Provided data Start Marker
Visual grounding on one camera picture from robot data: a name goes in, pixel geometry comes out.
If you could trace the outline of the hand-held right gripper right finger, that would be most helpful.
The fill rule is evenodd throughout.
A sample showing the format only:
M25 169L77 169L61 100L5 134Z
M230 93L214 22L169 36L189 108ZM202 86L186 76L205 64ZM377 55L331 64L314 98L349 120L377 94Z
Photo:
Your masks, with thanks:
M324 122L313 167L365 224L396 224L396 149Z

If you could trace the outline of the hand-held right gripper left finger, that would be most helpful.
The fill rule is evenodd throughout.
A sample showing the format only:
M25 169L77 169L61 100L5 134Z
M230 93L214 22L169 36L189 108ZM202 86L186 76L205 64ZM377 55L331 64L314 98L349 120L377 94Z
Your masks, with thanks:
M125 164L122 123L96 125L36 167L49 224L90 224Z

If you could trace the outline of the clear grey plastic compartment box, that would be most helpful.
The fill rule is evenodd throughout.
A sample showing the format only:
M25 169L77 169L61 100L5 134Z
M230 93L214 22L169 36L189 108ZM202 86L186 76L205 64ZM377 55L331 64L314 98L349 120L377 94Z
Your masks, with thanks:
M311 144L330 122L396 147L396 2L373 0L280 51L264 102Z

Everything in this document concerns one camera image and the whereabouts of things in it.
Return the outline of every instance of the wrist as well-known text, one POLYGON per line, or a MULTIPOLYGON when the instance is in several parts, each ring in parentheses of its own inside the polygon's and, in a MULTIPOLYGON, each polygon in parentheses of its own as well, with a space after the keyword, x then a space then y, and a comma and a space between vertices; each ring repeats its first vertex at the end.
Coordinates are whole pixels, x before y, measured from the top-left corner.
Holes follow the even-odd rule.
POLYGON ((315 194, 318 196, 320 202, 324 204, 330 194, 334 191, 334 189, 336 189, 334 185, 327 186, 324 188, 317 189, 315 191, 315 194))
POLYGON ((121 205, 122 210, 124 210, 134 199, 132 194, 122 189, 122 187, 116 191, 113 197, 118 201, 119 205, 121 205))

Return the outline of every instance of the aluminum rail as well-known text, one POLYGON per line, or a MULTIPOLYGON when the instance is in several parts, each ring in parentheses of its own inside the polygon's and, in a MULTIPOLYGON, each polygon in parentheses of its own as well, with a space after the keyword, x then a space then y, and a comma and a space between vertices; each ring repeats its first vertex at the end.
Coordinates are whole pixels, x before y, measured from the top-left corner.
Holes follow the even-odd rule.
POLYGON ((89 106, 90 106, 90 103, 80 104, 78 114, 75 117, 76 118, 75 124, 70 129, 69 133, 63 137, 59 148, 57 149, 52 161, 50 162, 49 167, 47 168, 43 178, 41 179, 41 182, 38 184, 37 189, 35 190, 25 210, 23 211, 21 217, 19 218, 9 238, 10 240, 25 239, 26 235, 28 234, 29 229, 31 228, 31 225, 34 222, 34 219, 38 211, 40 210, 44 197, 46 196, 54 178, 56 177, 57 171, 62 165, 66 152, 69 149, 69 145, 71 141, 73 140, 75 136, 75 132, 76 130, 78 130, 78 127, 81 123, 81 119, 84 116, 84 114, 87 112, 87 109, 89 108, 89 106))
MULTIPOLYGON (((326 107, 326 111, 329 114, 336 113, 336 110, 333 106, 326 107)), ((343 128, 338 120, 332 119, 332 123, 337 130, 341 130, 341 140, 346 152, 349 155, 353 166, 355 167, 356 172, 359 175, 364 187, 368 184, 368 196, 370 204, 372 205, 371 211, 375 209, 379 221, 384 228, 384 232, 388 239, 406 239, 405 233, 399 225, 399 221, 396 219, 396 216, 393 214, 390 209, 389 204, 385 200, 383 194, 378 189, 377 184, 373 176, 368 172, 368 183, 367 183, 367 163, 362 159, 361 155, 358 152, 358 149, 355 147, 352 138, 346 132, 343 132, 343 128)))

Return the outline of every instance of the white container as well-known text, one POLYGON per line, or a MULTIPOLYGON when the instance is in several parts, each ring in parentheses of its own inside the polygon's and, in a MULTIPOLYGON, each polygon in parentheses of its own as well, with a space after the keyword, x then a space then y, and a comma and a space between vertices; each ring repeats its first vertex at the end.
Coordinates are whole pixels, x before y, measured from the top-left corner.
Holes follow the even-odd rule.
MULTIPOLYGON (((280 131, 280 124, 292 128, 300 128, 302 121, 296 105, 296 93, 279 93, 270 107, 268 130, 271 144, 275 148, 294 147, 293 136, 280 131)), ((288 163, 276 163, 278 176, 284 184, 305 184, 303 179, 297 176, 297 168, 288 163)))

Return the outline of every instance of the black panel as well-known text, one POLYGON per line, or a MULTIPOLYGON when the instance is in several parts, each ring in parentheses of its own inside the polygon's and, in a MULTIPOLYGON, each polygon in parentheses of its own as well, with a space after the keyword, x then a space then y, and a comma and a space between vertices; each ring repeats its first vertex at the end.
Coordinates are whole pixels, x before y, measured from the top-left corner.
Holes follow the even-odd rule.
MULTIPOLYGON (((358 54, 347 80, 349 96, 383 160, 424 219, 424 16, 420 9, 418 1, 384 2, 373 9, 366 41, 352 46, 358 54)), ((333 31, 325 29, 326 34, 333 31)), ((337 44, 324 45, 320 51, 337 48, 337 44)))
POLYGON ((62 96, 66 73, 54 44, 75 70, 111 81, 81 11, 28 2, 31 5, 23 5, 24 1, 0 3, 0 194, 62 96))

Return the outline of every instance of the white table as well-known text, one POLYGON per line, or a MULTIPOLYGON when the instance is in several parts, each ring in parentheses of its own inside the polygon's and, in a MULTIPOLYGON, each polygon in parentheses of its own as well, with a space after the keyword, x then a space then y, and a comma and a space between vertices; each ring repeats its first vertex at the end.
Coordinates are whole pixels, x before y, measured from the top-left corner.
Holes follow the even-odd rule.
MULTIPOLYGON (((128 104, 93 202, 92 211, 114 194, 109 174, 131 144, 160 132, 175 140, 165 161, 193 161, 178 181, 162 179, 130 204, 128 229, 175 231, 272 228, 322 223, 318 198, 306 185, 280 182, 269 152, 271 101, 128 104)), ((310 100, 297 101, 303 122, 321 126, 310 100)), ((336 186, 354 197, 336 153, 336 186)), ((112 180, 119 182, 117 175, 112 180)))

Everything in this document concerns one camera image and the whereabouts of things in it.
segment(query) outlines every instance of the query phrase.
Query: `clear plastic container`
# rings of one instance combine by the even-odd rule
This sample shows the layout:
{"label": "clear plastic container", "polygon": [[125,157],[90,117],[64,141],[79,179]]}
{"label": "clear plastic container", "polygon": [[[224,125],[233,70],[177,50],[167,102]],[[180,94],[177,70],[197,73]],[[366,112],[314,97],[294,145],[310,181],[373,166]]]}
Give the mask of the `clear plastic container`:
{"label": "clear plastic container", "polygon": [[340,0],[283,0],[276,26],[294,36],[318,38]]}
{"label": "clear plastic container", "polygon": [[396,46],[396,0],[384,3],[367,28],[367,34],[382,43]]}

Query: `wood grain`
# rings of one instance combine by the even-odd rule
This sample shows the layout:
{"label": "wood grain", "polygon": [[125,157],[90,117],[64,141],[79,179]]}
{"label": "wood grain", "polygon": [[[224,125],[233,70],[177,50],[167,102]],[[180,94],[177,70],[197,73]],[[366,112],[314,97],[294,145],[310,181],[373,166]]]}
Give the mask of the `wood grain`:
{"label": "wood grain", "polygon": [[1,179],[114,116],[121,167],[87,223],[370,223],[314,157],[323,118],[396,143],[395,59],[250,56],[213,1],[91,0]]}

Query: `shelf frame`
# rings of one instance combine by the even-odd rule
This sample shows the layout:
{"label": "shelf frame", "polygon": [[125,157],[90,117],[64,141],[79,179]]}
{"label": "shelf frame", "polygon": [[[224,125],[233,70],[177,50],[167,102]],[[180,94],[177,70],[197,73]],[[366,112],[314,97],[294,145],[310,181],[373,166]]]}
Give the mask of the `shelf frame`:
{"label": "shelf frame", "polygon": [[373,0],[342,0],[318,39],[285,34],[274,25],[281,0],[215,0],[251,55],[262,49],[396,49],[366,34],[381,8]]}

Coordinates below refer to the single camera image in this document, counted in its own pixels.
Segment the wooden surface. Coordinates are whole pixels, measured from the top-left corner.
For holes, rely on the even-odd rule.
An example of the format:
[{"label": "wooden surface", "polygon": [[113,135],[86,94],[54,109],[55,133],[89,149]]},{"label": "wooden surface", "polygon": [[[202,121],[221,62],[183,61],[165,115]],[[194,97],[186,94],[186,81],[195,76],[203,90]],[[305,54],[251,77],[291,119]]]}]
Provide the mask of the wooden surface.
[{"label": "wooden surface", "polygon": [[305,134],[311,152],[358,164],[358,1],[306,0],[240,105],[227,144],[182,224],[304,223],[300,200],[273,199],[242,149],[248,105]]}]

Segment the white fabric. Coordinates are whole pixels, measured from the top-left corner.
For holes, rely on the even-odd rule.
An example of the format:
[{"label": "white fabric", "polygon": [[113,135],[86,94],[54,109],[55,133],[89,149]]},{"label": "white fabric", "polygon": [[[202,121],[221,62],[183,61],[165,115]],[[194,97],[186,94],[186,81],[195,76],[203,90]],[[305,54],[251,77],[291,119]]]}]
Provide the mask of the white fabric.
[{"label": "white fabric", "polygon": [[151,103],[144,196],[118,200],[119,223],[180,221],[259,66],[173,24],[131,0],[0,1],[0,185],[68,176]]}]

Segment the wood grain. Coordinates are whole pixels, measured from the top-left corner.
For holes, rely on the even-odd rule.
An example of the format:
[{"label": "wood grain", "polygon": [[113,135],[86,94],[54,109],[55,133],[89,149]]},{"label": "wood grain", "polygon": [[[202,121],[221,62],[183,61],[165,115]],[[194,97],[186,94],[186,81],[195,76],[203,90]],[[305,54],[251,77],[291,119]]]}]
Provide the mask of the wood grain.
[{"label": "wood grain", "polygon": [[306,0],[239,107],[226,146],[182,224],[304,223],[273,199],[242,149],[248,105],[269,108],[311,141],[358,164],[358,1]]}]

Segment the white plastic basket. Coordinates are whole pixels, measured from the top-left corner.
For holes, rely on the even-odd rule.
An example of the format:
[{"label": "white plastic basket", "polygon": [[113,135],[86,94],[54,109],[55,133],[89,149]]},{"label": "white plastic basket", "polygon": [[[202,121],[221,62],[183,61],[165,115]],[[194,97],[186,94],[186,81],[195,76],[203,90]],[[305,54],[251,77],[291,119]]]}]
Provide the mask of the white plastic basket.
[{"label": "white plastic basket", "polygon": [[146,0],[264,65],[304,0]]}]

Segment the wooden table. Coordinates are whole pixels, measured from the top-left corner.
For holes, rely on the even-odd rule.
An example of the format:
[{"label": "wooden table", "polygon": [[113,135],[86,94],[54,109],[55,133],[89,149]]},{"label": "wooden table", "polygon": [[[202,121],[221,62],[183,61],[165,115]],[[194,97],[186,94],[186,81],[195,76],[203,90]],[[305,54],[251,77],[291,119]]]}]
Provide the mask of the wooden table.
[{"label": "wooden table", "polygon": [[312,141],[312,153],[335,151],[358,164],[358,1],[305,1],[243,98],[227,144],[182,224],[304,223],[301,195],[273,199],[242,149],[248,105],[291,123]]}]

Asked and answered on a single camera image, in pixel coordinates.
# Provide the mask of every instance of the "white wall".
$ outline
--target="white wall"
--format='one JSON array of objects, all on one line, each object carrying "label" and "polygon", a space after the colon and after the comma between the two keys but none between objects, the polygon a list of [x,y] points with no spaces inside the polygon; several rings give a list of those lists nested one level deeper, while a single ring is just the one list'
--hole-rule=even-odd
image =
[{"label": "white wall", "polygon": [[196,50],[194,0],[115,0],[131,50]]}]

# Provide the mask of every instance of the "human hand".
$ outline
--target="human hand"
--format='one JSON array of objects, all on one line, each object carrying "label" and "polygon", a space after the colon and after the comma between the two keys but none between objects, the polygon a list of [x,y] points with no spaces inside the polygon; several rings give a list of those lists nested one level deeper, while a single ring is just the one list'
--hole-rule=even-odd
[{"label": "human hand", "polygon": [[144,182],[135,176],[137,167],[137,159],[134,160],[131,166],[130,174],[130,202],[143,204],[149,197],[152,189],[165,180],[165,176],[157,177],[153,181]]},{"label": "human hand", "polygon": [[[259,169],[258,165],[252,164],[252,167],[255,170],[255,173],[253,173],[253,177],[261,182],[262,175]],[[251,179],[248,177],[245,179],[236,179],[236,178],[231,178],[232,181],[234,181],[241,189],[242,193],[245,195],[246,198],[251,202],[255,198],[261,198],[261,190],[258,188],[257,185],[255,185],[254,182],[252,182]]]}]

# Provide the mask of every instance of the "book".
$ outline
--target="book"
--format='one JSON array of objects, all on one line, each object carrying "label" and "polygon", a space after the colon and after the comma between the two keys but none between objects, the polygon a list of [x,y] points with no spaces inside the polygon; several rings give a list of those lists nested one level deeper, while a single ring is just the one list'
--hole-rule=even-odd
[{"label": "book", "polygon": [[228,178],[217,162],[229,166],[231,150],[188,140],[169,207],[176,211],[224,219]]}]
Provided data End Marker
* Work instruction: Select all lines in the listing that include the word "trace".

* Output of the exercise:
If you could trace the outline of the hand-held right gripper right finger, that would be most helpful.
If you could trace the outline of the hand-held right gripper left finger, that would be most helpful.
If you could trace the outline of the clear grey plastic compartment box, that would be most helpful.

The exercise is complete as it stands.